L’après-midi, c’est devant l’Assemblée nationale qu’il s’exprime. "Je n’ai pas, je n’ai jamais eu de compte à l’étranger, ni maintenant, ni avant", lance le ministre du Budget sous les applaudissements de la majorité.
2Acte 2 : la contre-attaque, "preuves" à l’appui
Après le démenti du ministre, Mediapart pousse son avantage en publiant un enregistrement sonore le 5 décembre en fin de journée. On y entend un homme présenté comme le ministre s’inquiéter de l’existence d’un compte en Suisse. Le lendemain, Jérôme Cahuzac contre-attaque sur RTL en mettant en cause les sources éventuelles de Mediapart.
Première cible du courroux ministériel, un agent du fisc du Sud-Ouest, Rémy Garnier. En 2008, ce dernier avait adressé à sa hiérarchie un mémoire dans lequel il évoquait "un compte bancaire à numéro en Suisse" ouvert par Jérôme Cahuzac. Le ministre parle d'"un document insensé" et qualifie de fantaisiste la mention de villas à Marrakech et à La Baule.
Le ministre s’acharne ensuite à prouver la légalité du financement de son appartement parisien. Il publie alors son plan de financement sur son blog, où il explique que son apport personnel était financé par un prêt de ses parents, le "remploi de fonds" personnels de sa femme et la revente de son précédent domicile.
Enfin, il dément être l’homme de l’enregistrement. "Je ne vois même pas à quoi cela fait référence (...), ce n’est pas ma façon de parler", assure-t-il.

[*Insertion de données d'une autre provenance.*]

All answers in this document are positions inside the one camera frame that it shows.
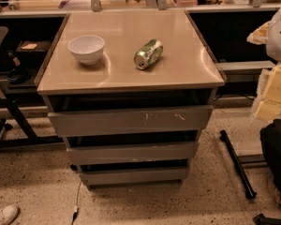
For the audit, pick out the grey bottom drawer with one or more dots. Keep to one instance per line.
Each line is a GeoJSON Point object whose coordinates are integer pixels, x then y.
{"type": "Point", "coordinates": [134, 176]}

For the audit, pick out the grey drawer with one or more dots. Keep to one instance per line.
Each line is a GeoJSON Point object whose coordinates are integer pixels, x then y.
{"type": "Point", "coordinates": [125, 121]}
{"type": "Point", "coordinates": [134, 176]}
{"type": "Point", "coordinates": [132, 153]}

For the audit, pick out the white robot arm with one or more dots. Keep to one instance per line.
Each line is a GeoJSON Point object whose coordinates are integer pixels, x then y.
{"type": "Point", "coordinates": [267, 105]}

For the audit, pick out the grey drawer cabinet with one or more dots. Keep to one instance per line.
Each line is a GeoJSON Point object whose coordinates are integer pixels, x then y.
{"type": "Point", "coordinates": [184, 75]}

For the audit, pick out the grey top drawer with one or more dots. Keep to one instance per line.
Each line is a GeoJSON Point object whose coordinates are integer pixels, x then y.
{"type": "Point", "coordinates": [125, 121]}

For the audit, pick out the grey middle drawer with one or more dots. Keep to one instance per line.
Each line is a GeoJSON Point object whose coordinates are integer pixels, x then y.
{"type": "Point", "coordinates": [132, 153]}

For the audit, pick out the green soda can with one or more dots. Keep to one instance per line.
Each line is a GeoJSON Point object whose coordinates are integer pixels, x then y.
{"type": "Point", "coordinates": [148, 54]}

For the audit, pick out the white ceramic bowl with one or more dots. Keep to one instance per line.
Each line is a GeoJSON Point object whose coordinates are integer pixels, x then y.
{"type": "Point", "coordinates": [87, 49]}

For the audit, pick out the dark box on shelf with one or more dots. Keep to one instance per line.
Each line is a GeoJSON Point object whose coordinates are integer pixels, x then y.
{"type": "Point", "coordinates": [32, 53]}

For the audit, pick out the black round object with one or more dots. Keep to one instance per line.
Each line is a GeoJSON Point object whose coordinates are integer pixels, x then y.
{"type": "Point", "coordinates": [18, 75]}

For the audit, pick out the black chair left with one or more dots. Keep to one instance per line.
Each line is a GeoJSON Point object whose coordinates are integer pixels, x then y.
{"type": "Point", "coordinates": [31, 137]}

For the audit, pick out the brown shoe right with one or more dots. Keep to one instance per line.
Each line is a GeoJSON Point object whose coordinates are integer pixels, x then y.
{"type": "Point", "coordinates": [273, 190]}

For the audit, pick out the white sneaker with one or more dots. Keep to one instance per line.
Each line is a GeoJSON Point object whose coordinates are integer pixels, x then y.
{"type": "Point", "coordinates": [8, 214]}

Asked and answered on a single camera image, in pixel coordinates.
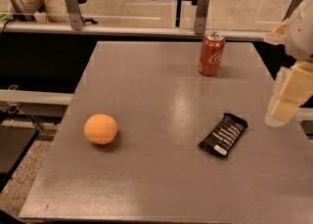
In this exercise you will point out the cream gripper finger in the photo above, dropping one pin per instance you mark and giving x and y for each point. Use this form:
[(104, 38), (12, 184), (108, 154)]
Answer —
[(292, 88), (277, 35)]

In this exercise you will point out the orange fruit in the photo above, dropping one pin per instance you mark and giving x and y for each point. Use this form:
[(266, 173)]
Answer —
[(100, 129)]

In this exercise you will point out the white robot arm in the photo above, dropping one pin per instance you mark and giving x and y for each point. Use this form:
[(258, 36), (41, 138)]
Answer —
[(299, 33)]

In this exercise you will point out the red coke can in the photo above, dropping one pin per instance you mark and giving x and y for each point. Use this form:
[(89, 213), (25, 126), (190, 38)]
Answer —
[(211, 53)]

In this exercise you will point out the black rxbar chocolate wrapper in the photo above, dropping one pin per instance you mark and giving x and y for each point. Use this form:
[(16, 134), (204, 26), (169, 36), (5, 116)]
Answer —
[(224, 135)]

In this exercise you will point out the black side table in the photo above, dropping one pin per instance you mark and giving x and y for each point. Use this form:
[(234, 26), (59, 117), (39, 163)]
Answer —
[(14, 144)]

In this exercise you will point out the right metal bracket post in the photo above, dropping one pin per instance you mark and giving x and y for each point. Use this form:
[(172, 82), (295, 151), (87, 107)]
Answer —
[(293, 5)]

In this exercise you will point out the metal bracket post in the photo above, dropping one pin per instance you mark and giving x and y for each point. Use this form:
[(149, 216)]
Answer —
[(293, 5), (201, 16), (75, 18)]

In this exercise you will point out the middle metal bracket post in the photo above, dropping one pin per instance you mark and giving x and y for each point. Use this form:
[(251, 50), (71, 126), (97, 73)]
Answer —
[(201, 16)]

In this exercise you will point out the left metal bracket post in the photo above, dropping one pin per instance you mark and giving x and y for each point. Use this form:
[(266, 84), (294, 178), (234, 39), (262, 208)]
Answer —
[(75, 18)]

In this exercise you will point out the metal rail behind table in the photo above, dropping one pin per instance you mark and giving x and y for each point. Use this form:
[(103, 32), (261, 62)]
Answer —
[(90, 29)]

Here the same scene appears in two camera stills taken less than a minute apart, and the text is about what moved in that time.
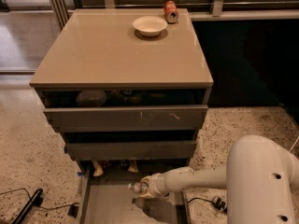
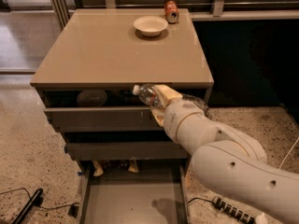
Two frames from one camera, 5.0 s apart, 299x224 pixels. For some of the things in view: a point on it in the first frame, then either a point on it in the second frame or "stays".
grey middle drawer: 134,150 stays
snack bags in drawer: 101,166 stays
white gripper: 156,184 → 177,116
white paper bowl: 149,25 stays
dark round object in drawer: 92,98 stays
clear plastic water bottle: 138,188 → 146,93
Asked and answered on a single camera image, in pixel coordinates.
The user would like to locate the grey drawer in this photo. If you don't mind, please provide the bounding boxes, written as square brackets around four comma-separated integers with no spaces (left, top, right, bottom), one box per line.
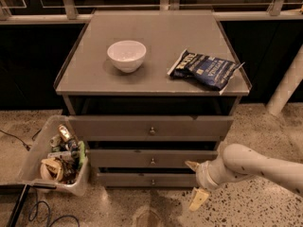
[98,173,197,188]
[87,149,218,168]
[69,115,233,141]

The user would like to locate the gold drink can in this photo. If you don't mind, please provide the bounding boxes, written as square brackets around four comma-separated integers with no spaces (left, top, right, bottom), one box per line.
[58,124,73,142]

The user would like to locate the blue cable on floor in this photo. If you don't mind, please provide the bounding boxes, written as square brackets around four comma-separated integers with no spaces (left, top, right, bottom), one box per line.
[27,187,80,227]

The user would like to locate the grey middle drawer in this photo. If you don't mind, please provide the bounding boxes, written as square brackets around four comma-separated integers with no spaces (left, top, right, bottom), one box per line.
[87,149,218,168]

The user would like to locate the blue chip bag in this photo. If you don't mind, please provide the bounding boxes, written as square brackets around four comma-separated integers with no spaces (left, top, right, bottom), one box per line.
[167,49,243,94]

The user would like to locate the black cable on floor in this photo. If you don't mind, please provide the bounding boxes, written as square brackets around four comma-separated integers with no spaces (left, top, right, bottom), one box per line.
[0,128,43,151]

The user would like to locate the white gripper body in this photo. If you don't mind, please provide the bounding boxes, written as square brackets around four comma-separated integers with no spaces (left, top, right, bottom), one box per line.
[196,160,222,191]

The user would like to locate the green packet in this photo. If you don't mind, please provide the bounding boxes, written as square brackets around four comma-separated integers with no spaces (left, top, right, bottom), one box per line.
[78,141,86,170]

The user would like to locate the clear plastic bin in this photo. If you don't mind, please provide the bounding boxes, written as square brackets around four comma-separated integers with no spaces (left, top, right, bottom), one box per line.
[17,115,89,196]

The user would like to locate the metal window railing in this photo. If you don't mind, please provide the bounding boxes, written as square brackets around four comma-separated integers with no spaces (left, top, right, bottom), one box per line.
[0,0,303,25]

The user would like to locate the white round container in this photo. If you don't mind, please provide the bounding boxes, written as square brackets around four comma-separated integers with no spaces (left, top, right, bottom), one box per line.
[40,158,63,182]

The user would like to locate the grey bottom drawer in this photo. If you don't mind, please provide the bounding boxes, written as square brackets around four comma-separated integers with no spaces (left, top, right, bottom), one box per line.
[98,173,197,188]

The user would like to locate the grey top drawer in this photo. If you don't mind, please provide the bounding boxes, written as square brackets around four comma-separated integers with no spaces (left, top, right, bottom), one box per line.
[69,115,233,141]

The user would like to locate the white ceramic bowl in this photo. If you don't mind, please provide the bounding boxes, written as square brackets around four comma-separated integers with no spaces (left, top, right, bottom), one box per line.
[107,41,147,73]

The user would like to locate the grey wooden drawer cabinet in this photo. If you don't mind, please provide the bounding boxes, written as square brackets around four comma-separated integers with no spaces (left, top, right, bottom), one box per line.
[55,10,250,174]

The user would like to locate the white pillar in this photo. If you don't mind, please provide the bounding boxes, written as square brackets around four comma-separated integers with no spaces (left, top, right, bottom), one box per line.
[266,44,303,116]

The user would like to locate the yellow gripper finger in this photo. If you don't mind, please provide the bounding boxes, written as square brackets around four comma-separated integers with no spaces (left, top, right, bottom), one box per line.
[185,161,200,171]
[188,187,210,211]

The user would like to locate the black stand leg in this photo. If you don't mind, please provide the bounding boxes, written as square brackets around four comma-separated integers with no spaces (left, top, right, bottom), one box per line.
[0,183,56,227]

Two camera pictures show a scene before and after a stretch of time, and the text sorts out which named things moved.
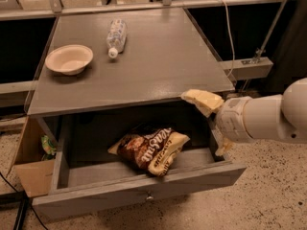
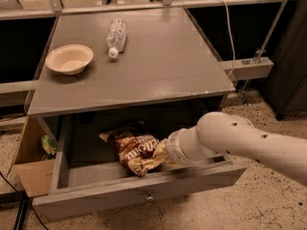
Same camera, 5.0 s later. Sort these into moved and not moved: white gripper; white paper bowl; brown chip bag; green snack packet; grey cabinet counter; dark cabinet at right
Moved: white gripper; brown chip bag
Not moved: dark cabinet at right; green snack packet; grey cabinet counter; white paper bowl
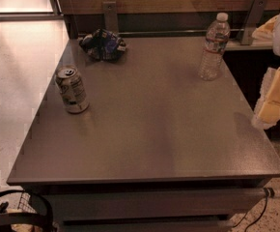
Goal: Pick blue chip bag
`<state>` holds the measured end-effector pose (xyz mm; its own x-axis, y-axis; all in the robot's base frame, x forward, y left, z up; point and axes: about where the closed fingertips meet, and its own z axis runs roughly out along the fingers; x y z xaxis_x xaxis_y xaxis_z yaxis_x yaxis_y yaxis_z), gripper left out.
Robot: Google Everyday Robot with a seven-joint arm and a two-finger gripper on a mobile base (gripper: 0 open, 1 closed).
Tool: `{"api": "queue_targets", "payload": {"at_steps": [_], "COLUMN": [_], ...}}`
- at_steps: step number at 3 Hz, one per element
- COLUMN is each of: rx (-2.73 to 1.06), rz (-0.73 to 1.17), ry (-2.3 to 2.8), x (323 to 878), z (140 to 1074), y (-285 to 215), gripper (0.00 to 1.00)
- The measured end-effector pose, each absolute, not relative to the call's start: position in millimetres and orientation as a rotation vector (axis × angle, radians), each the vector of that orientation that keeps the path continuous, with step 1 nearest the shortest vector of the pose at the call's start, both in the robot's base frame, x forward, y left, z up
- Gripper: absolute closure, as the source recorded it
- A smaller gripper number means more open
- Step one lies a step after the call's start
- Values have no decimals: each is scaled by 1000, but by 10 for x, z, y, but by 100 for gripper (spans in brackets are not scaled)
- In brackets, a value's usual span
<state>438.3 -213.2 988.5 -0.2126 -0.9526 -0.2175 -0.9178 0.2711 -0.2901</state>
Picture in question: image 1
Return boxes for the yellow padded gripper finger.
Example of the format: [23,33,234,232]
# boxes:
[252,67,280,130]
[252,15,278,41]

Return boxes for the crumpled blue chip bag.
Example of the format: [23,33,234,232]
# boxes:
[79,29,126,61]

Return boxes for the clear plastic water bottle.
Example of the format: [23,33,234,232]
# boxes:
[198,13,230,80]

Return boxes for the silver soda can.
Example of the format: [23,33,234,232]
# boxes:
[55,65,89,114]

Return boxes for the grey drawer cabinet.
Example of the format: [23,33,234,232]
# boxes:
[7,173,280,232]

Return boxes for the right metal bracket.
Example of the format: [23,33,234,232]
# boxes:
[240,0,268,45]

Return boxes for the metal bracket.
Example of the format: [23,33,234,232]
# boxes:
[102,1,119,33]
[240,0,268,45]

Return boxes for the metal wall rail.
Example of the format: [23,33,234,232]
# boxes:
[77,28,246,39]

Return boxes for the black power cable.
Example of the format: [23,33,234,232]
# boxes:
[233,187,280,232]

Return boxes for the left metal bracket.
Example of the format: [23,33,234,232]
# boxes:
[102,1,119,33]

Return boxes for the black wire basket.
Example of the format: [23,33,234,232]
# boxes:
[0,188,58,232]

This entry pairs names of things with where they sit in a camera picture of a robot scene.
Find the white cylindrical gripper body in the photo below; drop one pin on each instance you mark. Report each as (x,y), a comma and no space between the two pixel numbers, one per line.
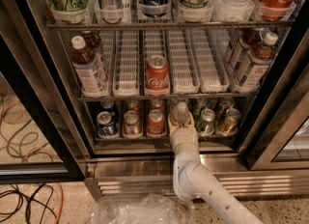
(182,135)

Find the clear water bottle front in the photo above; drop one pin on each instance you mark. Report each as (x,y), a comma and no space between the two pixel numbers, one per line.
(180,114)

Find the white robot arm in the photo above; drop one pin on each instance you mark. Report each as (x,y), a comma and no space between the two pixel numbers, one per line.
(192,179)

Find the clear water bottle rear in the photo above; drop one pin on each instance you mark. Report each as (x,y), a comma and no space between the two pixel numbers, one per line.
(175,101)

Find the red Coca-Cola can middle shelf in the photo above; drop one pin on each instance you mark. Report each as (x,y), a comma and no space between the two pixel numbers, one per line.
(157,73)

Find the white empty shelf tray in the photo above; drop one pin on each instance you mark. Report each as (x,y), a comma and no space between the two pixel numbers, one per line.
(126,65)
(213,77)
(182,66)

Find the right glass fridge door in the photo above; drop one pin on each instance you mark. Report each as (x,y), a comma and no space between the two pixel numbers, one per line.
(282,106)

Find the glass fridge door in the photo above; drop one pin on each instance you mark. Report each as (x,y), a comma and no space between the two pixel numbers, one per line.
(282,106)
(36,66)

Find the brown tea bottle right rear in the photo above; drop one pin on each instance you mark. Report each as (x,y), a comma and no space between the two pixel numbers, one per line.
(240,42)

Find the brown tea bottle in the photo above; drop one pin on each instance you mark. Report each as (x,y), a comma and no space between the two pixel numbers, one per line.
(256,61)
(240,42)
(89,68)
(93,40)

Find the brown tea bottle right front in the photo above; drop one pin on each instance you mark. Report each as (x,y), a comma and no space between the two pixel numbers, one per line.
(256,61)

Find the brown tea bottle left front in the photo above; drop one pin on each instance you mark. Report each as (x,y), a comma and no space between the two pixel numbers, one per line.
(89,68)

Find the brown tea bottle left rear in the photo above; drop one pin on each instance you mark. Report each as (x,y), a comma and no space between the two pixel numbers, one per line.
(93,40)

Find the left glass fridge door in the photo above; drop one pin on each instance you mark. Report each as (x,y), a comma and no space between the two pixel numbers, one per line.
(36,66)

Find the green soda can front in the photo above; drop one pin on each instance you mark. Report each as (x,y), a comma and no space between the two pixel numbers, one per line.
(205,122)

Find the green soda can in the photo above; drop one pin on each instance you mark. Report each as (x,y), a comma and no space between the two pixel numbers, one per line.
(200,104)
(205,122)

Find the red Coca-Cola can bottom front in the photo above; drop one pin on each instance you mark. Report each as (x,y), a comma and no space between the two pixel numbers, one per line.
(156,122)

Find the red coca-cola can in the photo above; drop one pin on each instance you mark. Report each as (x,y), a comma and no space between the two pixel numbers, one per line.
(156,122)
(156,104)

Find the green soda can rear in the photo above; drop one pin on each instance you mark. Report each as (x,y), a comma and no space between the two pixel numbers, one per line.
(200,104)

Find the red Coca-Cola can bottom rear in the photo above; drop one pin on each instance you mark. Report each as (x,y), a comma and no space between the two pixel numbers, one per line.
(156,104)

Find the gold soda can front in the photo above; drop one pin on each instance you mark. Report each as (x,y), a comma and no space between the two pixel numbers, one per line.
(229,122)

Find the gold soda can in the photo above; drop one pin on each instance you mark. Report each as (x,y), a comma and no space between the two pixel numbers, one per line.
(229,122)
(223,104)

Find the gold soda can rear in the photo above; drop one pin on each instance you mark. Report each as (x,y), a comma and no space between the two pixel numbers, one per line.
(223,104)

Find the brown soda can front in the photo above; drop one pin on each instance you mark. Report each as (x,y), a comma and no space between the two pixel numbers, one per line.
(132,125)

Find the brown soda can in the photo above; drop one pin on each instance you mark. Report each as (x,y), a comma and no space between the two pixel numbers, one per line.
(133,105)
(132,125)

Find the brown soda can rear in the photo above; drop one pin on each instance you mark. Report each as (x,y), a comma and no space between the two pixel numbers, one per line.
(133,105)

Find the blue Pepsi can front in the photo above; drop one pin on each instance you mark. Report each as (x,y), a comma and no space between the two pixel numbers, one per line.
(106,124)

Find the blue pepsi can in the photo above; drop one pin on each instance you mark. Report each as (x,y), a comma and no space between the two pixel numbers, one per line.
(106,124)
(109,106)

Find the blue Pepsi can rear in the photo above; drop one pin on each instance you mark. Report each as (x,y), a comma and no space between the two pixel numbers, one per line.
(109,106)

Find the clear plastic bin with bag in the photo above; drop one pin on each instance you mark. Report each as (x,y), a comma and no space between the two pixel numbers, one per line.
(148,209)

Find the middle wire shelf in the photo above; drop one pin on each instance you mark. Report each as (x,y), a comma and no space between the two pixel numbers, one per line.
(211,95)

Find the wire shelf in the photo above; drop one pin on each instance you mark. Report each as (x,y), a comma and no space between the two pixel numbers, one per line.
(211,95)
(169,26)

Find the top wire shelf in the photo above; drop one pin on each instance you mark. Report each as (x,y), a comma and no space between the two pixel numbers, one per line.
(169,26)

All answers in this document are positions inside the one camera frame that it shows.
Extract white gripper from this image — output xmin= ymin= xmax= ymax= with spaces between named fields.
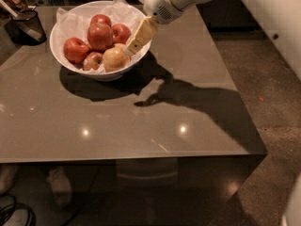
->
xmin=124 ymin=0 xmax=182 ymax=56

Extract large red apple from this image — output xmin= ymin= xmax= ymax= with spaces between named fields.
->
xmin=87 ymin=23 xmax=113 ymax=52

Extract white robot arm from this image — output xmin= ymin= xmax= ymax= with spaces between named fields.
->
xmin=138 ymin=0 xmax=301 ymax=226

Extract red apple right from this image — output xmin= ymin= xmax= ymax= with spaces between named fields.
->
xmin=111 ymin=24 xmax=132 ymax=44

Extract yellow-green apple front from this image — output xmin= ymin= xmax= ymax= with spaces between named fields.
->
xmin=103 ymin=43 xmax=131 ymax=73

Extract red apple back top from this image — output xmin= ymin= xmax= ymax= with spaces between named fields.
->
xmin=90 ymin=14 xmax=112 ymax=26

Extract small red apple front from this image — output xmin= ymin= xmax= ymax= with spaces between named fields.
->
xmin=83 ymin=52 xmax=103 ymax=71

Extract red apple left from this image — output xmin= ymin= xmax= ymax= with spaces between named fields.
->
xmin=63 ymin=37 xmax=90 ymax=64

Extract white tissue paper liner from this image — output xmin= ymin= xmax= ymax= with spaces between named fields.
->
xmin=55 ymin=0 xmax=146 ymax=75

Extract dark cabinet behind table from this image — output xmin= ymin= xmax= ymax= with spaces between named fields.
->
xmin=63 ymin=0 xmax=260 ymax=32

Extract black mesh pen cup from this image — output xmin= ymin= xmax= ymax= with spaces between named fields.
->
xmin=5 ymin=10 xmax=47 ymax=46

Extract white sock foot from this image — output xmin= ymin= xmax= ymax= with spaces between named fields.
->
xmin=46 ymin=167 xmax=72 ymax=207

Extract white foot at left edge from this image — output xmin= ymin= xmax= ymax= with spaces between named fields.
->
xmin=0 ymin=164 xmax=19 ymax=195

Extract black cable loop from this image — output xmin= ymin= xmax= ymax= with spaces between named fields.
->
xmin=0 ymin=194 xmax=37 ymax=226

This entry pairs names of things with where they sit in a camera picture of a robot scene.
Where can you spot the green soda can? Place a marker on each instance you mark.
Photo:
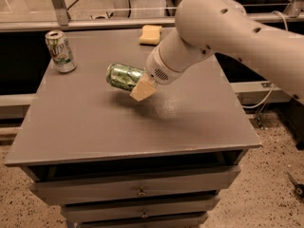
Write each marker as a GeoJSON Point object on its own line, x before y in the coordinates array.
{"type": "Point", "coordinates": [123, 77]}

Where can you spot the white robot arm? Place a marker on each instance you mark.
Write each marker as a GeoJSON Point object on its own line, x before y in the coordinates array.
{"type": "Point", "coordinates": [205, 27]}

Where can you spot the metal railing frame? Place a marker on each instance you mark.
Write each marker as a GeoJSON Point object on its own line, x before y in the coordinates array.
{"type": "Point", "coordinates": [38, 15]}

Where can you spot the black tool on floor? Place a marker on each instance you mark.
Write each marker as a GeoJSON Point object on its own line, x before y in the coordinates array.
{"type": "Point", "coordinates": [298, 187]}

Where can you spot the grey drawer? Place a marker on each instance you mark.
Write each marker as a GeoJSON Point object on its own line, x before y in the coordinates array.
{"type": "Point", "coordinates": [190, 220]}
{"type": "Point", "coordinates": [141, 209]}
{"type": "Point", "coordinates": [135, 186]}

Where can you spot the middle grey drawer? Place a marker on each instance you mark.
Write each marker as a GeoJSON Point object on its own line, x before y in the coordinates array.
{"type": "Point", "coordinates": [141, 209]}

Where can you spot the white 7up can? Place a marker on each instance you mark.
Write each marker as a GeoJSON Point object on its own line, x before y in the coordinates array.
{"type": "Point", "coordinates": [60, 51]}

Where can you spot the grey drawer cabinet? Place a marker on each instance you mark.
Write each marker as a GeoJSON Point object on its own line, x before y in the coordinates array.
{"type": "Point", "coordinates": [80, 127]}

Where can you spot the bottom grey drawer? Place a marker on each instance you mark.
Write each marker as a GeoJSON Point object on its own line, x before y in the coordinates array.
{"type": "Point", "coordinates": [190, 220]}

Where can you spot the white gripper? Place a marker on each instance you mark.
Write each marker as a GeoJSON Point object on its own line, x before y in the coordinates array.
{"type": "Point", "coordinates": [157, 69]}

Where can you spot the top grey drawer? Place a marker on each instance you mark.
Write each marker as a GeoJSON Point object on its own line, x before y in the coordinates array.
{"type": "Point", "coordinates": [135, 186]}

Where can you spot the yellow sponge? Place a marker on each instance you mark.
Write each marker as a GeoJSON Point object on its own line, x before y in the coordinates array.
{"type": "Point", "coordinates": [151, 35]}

3Acte 3 : UBS prié de certifier que Cahuzac n’a pas eu de compte en Suisse
Mi-décembre, le ministre poursuit sa contre-offensive en annonçant avoir demandé à la banque suisse UBS, mentionnée dans l’enregistrement, de certifier qu’il n’a pas détenu de compte dans l’établissement.
Sur son blog, Jérôme Cahuzac explique que son avocat a fait une demande anonyme pour s’enquérir de la faisabilité de la démarche. Dans sa réponse, publiée par le ministre, UBS explique qu’elle n’accède pas à ce type de requête, "par principe".
"Je ne souhaite pas en rester là et c’est pourquoi j’ai confié le mandat à mon avocat et à son correspondant au barreau de Genève de bien vouloir poursuivre leurs démarches, assure le ministre. Je ne souhaite rien tant que clouer définitivement le bec des calomniateurs."
4Acte 4 : une démission qui "ne change rien"
Contraint le 19 mars à la démission par l’ouverture d’une information judiciaire contre X pour blanchiment de fraude fiscale, Jérôme Cahuzac continue d’affirmer son innocence. "Cela ne change rien à mon innocence, ni au caractère calomniateur des accusations lancées contre moi", explique-t-il sur son blog. "C’est à la démontrer que je vais désormais consacrer toute mon énergie", prévient-il.
5Acte 5 : "J'ai été pris dans une spirale du mensonge"
Mardi 2 avril, Jérôme Cahuzac avoue. Après s’être rendu au pôle financier du tribunal de grande instance de Paris, l’ancien ministre publie une longue déclaration sur son blog. "J’ai rencontré les deux juges aujourd’hui. Je leur ai confirmé l’existence de ce compte", écrit-il. Il n’indique cependant pas où se trouve ce compte.
"Je les ai informés de ce que j’avais d’ores et déjà donné les instructions nécessaires pour que l’intégralité des actifs déposés sur ce compte, qui n’a pas été abondé depuis une douzaine d’années, soit environ 600 000 €, soient rapatriés sur mon compte bancaire à Paris", poursuit-il.
Il présente ensuite ses excuses au président de la République, au Premier ministre, à ses anciens collègues du gouvernement, aux parlementaires, à ses électeurs et à sa famille. "J’ai été pris dans une spirale du mensonge et m’y suis fourvoyé. Je suis dévasté par le remords, écrit-il. Penser que je pourrais éviter d’affronter un passé que je voulais considérer comme révolu était une faute inqualifiable. J’affronterai désormais cette réalité en toute transparence."